### WORK REQUEST
Please find every line of the listing below where "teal" occurs and copy it.

### RECORDED DATA
>>>

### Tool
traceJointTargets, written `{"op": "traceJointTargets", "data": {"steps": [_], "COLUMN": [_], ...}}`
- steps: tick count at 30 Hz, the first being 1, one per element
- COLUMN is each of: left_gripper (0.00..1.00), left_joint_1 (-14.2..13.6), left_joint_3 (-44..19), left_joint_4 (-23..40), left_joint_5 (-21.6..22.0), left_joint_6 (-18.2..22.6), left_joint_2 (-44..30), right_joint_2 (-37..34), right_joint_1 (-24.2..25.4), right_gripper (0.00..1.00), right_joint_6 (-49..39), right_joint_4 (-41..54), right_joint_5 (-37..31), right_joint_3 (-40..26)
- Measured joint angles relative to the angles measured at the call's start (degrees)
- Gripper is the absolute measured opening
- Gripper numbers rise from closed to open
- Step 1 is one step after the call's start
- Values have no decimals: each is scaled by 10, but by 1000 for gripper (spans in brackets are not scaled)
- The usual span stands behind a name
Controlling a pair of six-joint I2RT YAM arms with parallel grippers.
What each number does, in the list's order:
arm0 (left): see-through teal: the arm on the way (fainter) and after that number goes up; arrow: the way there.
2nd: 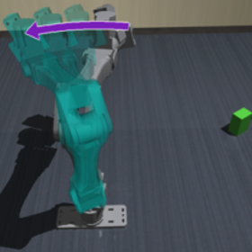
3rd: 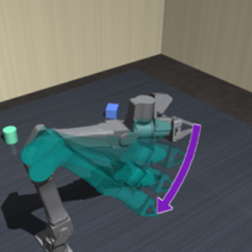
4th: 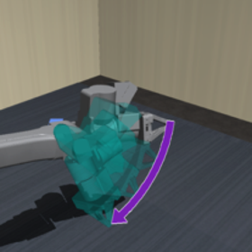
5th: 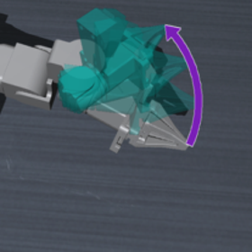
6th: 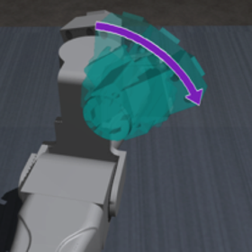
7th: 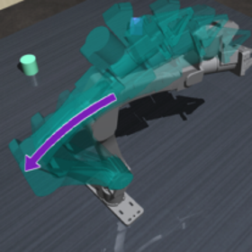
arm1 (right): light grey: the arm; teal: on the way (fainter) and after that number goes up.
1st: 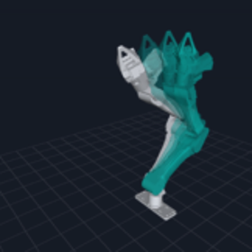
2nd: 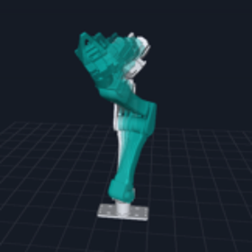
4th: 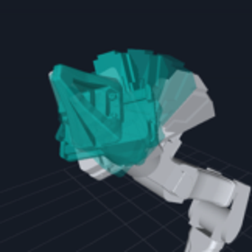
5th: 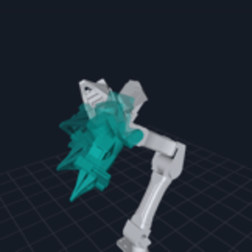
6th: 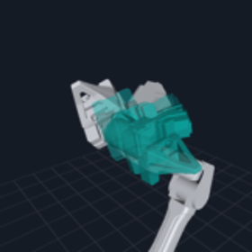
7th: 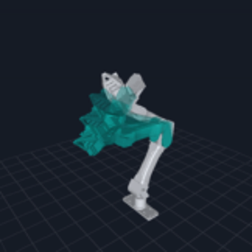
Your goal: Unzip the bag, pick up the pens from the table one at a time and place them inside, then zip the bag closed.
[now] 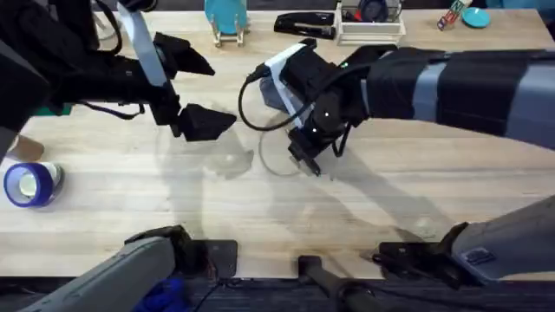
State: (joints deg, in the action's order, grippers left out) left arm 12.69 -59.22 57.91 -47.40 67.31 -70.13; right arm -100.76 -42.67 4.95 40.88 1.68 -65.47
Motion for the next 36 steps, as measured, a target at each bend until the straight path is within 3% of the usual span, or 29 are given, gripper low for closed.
{"op": "traceJointTargets", "data": {"steps": [7, 16, 23, 36], "left_gripper": [993, 993, 993, 993], "left_joint_1": [0, 0, 0, 0], "left_joint_3": [0, 0, 0, 0], "left_joint_4": [0, 0, -3, -3], "left_joint_5": [0, 0, 0, 0], "left_joint_6": [0, 0, 0, 0], "left_joint_2": [0, 0, 0, 0], "right_joint_2": [-27, -23, -3, 25], "right_joint_1": [10, 15, 57, 157], "right_gripper": [34, 34, 34, 35], "right_joint_6": [-23, -107, -202, -483], "right_joint_4": [94, 185, 222, 204], "right_joint_5": [0, 0, 0, 12], "right_joint_3": [-52, -190, -275, -295]}}
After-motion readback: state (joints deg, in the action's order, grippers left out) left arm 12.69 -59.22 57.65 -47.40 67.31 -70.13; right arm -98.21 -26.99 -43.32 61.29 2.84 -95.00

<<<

### TASK OUTPUT
arm0 (left): see-through teal: the arm on the way (fainter) and after that number goes up; arrow: the way there.
arm1 (right): light grey: the arm; teal: on the way (fainter) and after that number goes up.

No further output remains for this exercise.